[Opening DATA FOR THIS EXERCISE section]

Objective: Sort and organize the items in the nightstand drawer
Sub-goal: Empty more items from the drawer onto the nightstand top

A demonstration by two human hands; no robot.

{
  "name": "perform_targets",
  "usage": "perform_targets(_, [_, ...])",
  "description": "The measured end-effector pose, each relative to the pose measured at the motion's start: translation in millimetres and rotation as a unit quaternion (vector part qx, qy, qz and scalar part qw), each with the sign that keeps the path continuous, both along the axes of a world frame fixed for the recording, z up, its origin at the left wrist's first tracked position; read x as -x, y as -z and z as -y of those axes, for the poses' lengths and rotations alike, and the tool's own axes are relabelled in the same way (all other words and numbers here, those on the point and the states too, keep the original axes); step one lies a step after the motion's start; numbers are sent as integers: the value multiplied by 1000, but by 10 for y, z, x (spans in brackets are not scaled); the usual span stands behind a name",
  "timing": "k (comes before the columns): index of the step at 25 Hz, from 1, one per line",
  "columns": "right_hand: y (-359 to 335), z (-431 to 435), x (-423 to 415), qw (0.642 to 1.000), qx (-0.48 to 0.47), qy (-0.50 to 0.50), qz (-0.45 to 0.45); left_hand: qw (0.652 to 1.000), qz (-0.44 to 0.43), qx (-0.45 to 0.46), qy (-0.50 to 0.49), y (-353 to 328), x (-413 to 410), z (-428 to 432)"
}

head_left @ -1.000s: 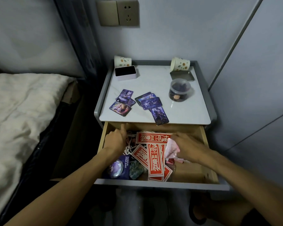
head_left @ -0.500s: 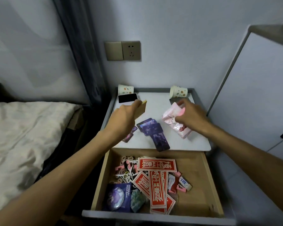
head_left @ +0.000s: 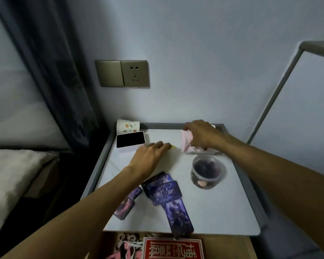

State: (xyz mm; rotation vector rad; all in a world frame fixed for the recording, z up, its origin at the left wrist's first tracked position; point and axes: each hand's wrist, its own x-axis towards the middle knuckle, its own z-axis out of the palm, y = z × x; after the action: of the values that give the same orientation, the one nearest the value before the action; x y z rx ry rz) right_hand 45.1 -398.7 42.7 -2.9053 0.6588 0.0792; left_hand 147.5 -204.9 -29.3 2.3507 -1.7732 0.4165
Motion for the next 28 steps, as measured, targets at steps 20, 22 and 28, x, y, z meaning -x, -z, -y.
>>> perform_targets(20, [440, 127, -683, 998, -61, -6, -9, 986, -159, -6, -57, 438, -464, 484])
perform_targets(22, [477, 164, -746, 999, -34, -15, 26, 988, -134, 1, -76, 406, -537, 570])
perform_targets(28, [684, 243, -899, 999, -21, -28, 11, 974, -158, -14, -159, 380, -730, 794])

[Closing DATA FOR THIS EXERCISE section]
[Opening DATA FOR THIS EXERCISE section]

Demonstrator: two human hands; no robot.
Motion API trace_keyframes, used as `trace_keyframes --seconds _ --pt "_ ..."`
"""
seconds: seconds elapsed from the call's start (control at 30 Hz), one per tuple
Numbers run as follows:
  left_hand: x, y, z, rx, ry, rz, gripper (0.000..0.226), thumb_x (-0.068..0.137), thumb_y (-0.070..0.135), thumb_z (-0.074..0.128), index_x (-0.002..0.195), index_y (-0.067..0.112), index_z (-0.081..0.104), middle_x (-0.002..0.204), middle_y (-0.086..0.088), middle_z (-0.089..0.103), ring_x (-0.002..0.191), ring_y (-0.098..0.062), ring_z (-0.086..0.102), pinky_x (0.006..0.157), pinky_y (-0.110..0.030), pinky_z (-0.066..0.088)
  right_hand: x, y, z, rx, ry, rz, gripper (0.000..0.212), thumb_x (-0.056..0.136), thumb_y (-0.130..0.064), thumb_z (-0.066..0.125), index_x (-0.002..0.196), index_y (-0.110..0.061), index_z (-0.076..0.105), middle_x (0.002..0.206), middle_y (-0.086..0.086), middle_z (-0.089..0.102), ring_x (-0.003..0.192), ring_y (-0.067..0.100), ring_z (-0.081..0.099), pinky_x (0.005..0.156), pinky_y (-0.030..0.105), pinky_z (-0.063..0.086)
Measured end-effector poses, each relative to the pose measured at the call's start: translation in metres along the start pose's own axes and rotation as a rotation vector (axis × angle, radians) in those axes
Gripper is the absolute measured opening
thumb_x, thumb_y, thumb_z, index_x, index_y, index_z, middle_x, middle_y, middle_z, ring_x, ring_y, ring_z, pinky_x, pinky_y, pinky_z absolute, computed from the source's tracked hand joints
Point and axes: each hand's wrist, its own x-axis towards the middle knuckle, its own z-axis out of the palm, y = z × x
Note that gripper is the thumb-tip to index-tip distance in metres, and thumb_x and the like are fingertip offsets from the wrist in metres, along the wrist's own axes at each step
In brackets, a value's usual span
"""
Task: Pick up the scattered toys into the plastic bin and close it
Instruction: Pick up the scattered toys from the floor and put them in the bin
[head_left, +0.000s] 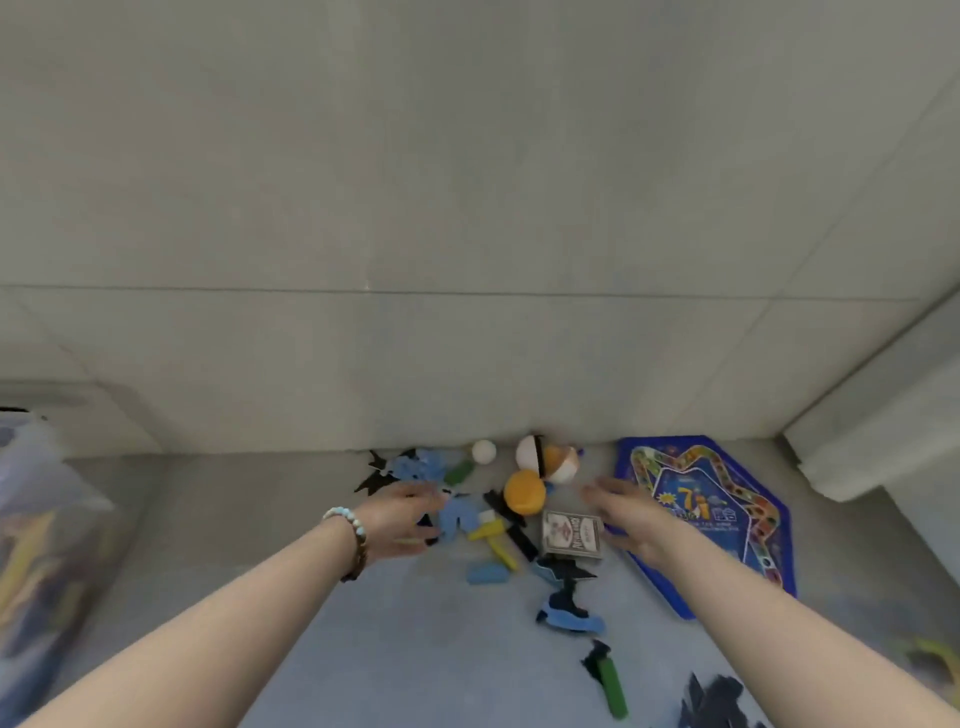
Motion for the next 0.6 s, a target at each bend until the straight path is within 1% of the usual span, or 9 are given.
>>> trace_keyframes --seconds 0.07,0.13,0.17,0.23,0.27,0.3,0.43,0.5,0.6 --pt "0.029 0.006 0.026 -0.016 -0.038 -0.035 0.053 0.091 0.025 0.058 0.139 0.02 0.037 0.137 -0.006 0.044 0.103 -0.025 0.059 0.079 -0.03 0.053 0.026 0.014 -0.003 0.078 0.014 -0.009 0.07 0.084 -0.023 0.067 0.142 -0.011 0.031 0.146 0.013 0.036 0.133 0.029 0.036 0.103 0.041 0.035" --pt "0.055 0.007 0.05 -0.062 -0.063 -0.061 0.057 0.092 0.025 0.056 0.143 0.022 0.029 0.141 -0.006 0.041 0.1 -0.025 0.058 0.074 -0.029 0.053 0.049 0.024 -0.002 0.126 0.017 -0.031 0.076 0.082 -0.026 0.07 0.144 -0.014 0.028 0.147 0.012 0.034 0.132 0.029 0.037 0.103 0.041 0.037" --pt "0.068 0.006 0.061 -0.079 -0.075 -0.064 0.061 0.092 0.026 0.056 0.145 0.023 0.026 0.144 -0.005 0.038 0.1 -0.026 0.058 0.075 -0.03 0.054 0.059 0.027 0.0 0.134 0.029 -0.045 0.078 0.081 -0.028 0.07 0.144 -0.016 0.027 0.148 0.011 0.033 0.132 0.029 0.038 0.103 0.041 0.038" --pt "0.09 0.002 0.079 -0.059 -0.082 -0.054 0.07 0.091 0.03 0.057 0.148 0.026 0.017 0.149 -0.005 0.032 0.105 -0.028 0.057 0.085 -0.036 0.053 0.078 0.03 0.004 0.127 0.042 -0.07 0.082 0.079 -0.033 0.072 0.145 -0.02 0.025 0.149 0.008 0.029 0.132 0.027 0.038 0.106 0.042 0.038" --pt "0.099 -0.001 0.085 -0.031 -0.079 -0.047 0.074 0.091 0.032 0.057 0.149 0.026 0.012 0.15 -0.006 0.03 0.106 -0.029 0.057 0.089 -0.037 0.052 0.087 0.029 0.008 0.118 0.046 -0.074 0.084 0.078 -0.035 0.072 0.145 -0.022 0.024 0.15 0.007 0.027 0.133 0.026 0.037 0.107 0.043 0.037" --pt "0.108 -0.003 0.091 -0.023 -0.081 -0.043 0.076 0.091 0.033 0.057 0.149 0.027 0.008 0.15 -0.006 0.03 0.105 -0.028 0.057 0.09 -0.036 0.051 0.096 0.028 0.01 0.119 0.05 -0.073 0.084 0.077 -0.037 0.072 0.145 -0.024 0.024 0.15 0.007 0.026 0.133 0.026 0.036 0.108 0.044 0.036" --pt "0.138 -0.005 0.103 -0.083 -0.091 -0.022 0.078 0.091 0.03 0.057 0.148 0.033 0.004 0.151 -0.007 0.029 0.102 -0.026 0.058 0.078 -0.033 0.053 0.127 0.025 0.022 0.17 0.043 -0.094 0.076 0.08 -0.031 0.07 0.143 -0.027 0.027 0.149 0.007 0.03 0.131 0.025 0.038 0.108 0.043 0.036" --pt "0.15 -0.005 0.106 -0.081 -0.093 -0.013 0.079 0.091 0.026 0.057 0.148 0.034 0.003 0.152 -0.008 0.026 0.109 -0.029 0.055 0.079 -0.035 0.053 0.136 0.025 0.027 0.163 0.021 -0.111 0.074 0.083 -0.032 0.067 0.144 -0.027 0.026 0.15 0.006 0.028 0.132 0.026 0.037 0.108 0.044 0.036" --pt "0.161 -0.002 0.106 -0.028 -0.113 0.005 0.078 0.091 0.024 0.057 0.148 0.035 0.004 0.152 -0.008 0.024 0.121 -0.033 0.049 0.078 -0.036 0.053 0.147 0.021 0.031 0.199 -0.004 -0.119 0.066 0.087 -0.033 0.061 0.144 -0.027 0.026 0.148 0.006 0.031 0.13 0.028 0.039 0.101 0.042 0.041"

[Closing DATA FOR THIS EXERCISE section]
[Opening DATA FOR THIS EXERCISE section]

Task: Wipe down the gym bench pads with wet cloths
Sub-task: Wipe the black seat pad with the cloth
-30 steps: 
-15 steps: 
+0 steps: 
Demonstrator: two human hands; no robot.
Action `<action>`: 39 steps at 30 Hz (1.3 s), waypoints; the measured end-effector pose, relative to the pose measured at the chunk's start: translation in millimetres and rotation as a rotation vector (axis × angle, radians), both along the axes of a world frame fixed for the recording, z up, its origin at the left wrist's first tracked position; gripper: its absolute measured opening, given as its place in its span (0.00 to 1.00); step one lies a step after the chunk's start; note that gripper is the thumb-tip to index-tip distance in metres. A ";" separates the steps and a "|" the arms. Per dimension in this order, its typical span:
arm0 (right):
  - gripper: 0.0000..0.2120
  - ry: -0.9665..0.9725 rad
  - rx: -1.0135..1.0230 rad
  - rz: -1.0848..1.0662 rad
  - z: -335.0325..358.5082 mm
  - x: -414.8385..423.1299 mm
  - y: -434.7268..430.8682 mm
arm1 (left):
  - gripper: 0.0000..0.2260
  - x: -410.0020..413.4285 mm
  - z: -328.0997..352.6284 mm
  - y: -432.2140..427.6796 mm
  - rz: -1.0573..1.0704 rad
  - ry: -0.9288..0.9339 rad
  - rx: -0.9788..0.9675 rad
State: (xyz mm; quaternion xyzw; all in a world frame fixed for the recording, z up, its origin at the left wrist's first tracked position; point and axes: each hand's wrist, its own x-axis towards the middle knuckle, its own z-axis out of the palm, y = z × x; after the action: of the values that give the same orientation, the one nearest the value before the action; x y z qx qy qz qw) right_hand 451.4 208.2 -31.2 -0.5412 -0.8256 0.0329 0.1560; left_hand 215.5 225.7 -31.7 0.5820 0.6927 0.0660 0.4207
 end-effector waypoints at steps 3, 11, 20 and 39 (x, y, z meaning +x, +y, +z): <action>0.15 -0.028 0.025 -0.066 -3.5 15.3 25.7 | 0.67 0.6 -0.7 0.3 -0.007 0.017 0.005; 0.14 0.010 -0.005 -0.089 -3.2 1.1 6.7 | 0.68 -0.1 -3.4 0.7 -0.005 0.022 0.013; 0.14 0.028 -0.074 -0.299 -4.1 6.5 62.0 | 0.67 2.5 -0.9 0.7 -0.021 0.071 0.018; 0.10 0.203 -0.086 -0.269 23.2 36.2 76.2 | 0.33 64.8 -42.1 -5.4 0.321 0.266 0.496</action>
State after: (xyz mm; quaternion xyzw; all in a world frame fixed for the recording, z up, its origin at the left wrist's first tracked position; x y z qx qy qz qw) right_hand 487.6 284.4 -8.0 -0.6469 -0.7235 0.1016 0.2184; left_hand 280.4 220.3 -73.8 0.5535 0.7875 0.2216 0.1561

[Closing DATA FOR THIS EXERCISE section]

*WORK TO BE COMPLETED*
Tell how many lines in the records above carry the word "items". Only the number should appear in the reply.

*SOLUTION FOR THIS EXERCISE*
2